Conscient des lacunes du tournoi dans son storytelling, Riot Games prend la décision de restreindre les Rift Rivals à deux tournois au lieu de cinq en 2019 : la rivalité EU/NA est toujours mise en avant, à côté d'une fête à quatre entre la Chine, la Corée, Taïwan et le Vietnam.
Outre des trous dans son « branding », le tournoi pâtit aussi d'une première limite, qui se résume souvent à un écart de niveau entre les participants. Aujourd'hui, les Rift Rivals sont plus ou moins l'occasion de voir l'Europe — vainqueur en 2018 et en 2019 — rouler sur l'Amérique du Nord pour la grande majorité du public. Hormis le caractère très contradictoire des scores avec l'esprit « rivalité » de la compétition, les Rift Rivals sont devenus, au fur et à mesure des années, un espace dédié aux showmatchs entre G2 Esports et Team Liquid plus qu'autre chose.
De l’exhibition à la punition
Sous le soleil de juillet, les Rift Rivals sont également la proie du décalage horaire. Instaurer trois jours de compétition en plein Summer Split est déjà un tour de force. À cette période de l'année, chaque équipe tente de négocier une place pour les championnats du monde en octobre. Dans cette voie, le Summer Split est impossible à contourner car il récompense davantage que le Spring Split, avec une place qualificative aux Worlds pour le gagnant des playoffs. Si le rythme des Rift Rivals reste surmontable pour une équipe de haut niveau, la tenue du tournoi se fait, elle, au détriment d'une dernière ligne droite décisive pour tout le monde.
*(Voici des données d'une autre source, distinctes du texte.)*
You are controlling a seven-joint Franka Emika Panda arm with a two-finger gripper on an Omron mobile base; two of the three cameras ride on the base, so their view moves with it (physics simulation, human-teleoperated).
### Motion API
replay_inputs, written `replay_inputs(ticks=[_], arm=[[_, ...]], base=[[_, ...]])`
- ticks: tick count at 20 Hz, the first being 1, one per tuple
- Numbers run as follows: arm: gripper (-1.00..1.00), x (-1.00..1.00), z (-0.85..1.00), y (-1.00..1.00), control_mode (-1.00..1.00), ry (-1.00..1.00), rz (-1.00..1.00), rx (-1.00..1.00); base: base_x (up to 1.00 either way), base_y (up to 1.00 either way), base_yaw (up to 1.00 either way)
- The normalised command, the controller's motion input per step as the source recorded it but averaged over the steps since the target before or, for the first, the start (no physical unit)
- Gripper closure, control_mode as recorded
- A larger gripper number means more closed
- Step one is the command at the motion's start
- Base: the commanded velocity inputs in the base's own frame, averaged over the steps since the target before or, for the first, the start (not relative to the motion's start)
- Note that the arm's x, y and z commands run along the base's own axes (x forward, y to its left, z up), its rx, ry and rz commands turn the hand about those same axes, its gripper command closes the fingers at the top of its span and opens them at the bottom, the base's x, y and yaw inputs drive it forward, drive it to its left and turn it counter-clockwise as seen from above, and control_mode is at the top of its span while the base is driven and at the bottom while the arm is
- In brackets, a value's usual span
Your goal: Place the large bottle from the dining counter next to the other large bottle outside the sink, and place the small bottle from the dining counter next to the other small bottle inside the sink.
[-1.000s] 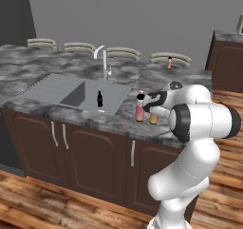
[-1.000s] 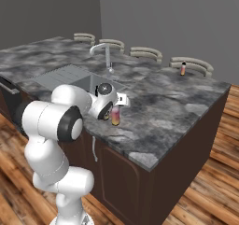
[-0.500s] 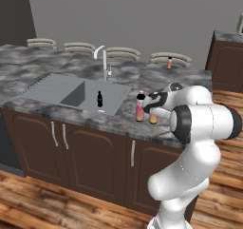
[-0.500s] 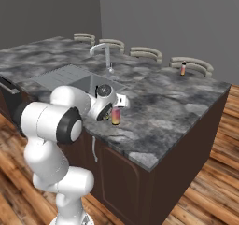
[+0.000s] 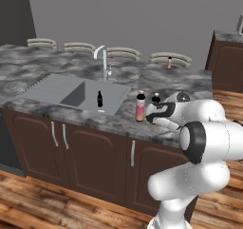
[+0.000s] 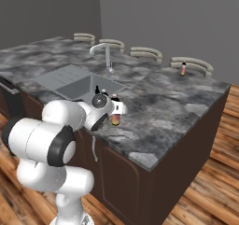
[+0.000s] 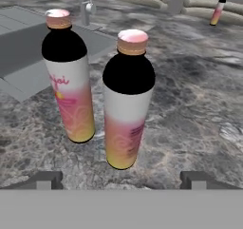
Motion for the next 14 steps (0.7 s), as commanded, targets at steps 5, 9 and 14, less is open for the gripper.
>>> replay_inputs(ticks=[5,9,14], arm=[[-1.0,-0.25,0.04,0.13,-1.0,-0.03,0.0,0.0],[-1.0,0.0,0.26,0.15,-1.0,0.0,0.0,0.0],[-1.0,-0.02,0.25,0.17,-1.0,0.0,0.0,0.0]], base=[[0.0,0.0,0.0],[0.0,0.0,0.0],[0.0,0.0,0.0]])
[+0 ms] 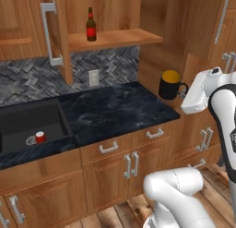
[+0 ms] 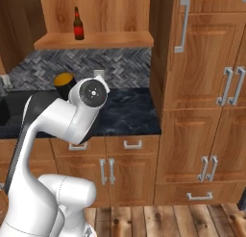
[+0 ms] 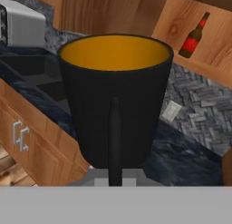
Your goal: Open the cabinet directly in front. Then move the beer and the mug to the dining counter with the candle on it.
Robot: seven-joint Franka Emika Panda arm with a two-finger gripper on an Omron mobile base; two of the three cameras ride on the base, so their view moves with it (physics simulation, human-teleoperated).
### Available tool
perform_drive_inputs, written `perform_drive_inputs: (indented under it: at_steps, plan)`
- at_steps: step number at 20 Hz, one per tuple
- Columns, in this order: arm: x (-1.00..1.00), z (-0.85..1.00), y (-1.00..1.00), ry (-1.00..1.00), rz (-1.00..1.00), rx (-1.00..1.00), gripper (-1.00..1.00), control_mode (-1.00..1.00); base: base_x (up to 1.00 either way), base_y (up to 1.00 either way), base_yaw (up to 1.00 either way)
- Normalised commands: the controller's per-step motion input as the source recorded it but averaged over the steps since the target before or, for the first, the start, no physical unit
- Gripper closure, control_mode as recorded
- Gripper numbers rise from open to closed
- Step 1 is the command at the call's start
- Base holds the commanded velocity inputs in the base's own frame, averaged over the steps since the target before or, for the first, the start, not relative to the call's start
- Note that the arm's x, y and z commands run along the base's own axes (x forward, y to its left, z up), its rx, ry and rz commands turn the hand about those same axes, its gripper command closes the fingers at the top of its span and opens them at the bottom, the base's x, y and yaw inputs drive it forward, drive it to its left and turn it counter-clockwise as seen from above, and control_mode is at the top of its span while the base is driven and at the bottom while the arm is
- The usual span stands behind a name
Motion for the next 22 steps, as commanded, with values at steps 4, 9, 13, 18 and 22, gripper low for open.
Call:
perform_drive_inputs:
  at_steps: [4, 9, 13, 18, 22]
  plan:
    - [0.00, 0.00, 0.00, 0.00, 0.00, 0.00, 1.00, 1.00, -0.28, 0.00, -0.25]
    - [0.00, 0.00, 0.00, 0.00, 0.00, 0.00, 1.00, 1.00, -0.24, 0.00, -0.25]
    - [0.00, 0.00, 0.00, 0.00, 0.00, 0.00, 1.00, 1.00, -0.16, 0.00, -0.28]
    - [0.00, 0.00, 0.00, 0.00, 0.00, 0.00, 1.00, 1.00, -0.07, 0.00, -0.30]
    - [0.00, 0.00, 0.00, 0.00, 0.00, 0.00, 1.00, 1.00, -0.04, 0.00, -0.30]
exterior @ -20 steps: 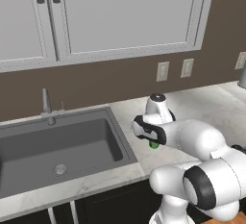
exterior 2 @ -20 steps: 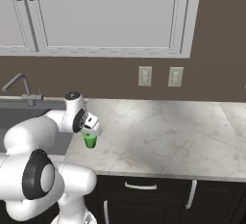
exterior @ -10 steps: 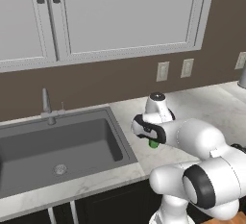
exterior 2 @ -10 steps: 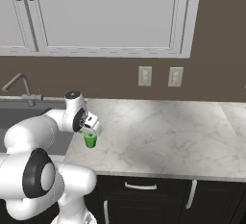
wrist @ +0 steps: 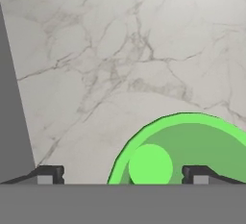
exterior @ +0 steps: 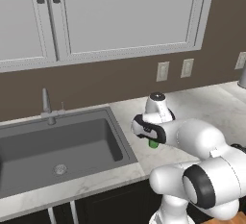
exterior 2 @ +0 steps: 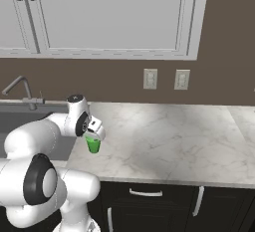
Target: Pick the cup and bowl from the counter and place them on the counter next to the sink.
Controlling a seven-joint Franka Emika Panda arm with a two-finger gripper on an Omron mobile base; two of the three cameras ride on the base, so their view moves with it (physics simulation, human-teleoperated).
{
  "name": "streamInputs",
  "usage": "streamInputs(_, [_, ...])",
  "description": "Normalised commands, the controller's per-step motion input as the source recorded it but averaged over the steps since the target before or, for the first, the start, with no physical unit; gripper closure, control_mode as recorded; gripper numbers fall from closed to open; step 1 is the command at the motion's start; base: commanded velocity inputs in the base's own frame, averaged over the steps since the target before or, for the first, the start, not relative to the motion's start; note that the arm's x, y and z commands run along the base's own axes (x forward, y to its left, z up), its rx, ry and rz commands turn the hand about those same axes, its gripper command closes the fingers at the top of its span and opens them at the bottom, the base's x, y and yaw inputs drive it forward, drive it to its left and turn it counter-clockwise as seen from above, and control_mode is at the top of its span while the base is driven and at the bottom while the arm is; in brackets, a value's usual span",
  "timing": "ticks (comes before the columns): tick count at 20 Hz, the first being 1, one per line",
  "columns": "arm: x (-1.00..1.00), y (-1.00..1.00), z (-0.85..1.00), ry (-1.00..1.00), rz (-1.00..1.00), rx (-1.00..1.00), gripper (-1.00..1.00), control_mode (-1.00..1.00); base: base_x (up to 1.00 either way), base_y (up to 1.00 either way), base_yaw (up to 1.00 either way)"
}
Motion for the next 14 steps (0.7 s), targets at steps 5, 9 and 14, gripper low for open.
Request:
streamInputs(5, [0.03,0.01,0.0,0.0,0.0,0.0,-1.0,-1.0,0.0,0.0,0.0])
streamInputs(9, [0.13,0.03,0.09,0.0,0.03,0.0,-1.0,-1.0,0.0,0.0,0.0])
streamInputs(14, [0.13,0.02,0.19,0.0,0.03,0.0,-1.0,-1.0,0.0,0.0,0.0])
Côté spectateur, le problème majeur des Rift Rivals est qu'ils créent un doublon évident avec le Mid-Season Invitational dans leur démarche estivale. Sauf qu'à la différence des Rift Rivals, le MSI est plus sélectif, s'étale sur une quinzaine de jours en moyenne, prévoit un véritable arbre de compétition, dispute sa phase finale en "Best of 3", et récompense le vainqueur à sa juste valeur.
Il est, au même titre, délicat pour tout public de s'intéresser aux Rift Rivals comme une compétition qui fait l'actualité. Les participants y sont conviés selon leur classement final au Spring Split, qui s'achève en général mi-avril, soit deux mois et demi avant le début du tournoi. Cet intervalle de temps, qui est loin d'être neutre, est susceptible de fausser l'état des lieux d'une rivalité avec l'impact d'un mercato de mi-saison entre temps, par exemple. Pour l'illustrer, le vice-champion américain 100 Thieves n'a connu que la défaite lors des Rift Rivals, privé de son toplaner star Ssumday et de Meteos, alors deux joueurs clefs des Thieves.
Cette année, le communiqué de Riot Games est très explicite. Le contexte sanitaire défavorable force la main à John Needham, qui glisse « avoir examiné le calendrier et écouté les réactions des équipes et des joueurs », avant de « décider de faire disparaître les Rift Rivals dans les dernières régions où le tournoi devait avoir lieu ». La traduction en moins, l'éditeur fait usage du terme « to sunset » pour faire tomber le rideau sur un tournoi en manque de créativité et d'attractivité.
Ce « coucher de soleil » sur les Rift Rivals trahit peut-être l'envie pour Riot Games de passer à autre chose, et la probable promesse de revenir avec un format plus à même d'exploiter et de célébrer la concurrence entre les meilleures ligues du monde. En attendant, l'éditeur fixe exceptionnellement rendez-vous au public du 3 au 19 juillet prochain, pour la sixième édition de son Mid-Season Invitational.